John Jacobs, BA ’85/MBA ’93, is a global investment banker. He has been with Marks Baughan Securities, a growing corporate finance boutique, since April 2007. Jacobs manages Marks Baughan’s London office and is responsible for providing investment banking and advisory services to growth companies, primarily those in the legal, compliance, information management, and financial technology sectors, across Europe.

The company is based in Philadelphia and London, and Jacobs spends a good chunk of his time traveling to various European countries to build and sustain business for the firm. However, Jacobs doesn’t mind the fast-paced life, as he’s been doing this for more than 20 years. He has lived in New York City, Germany, Austria, and, since 1997, London.

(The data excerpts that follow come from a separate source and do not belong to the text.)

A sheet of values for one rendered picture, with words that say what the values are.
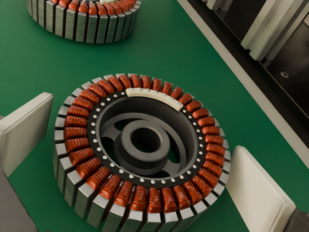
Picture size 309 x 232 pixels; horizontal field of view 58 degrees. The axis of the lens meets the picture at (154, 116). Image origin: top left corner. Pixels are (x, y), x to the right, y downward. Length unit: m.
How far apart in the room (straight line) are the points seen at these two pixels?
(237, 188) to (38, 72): 0.18
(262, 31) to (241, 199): 0.20
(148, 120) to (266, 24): 0.18
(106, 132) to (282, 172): 0.15
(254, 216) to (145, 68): 0.17
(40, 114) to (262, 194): 0.13
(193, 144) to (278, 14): 0.17
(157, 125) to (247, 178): 0.07
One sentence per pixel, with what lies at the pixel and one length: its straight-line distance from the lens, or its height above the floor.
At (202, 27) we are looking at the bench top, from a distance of 0.39.
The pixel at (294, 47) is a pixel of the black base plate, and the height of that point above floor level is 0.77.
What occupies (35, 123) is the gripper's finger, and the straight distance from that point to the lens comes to 0.17.
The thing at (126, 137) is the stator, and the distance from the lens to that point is 0.18.
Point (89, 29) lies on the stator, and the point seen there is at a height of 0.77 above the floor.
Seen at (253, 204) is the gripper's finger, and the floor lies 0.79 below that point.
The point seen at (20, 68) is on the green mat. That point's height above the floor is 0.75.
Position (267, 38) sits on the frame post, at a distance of 0.32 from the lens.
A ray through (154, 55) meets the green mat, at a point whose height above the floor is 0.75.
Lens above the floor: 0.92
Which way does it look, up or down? 45 degrees down
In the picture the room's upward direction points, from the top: 23 degrees clockwise
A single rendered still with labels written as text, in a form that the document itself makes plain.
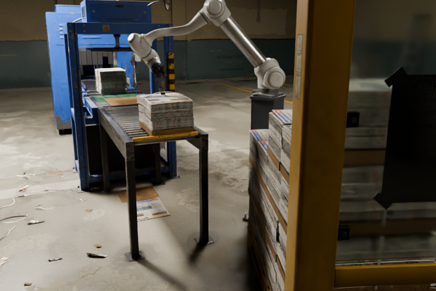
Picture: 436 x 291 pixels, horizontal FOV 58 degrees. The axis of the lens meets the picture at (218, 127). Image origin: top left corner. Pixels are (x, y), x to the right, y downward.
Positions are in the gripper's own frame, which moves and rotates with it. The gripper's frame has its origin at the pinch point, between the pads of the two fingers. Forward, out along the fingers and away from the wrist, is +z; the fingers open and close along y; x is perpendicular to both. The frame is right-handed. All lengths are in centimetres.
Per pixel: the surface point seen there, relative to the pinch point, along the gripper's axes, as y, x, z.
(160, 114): 7.5, 7.3, 21.5
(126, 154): 27, 30, 34
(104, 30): 23, 19, -121
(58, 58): 163, 53, -309
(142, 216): 118, 11, 15
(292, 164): -91, 24, 161
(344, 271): -75, 15, 180
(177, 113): 7.9, -3.8, 21.9
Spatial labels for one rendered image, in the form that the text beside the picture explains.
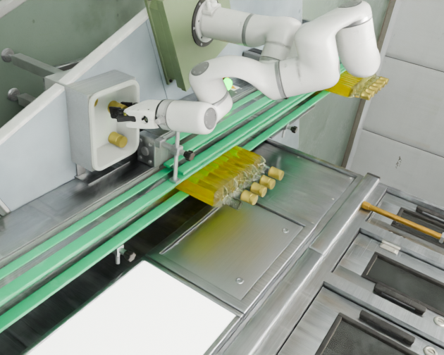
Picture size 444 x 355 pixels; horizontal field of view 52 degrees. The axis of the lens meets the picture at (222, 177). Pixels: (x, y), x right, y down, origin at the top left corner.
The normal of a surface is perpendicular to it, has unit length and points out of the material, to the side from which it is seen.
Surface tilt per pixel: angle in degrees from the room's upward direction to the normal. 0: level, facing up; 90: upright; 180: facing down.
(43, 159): 0
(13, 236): 90
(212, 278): 90
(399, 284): 90
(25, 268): 90
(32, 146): 0
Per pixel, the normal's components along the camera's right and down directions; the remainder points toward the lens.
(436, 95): -0.55, 0.41
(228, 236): 0.11, -0.83
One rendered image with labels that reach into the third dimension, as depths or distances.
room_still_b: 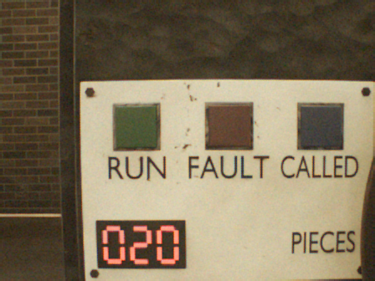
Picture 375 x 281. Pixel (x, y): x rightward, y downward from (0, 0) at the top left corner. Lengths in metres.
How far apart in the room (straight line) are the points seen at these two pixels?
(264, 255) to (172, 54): 0.20
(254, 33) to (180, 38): 0.07
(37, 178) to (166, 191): 6.17
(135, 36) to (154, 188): 0.14
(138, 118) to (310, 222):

Living abroad for most of his professional life has helped Jacobs see the business world from a unique perspective. But it wasn’t always that way.


The Kalamazoo, Mich. native graduated from the University of Michigan with a bachelor’s degree in history and later earned a master’s from the University of Vienna in international studies. When he realized there would not be much growth professionally in that field, he decided to come back to U-M for business school.

“I knew Michigan, and the business school is top-ranked, so it was an easy decision. I had limited real-world business and no finance experience before coming to Ross in 1991. Ross gave me the opportunity to build my finance and accounting education and experience,” Jacobs says. After Ross, he moved to New York City, where he worked for Deutsche Bank. After his stint in New York, Jacobs worked in Frankfurt, Germany before moving to London with Deutsche Bank.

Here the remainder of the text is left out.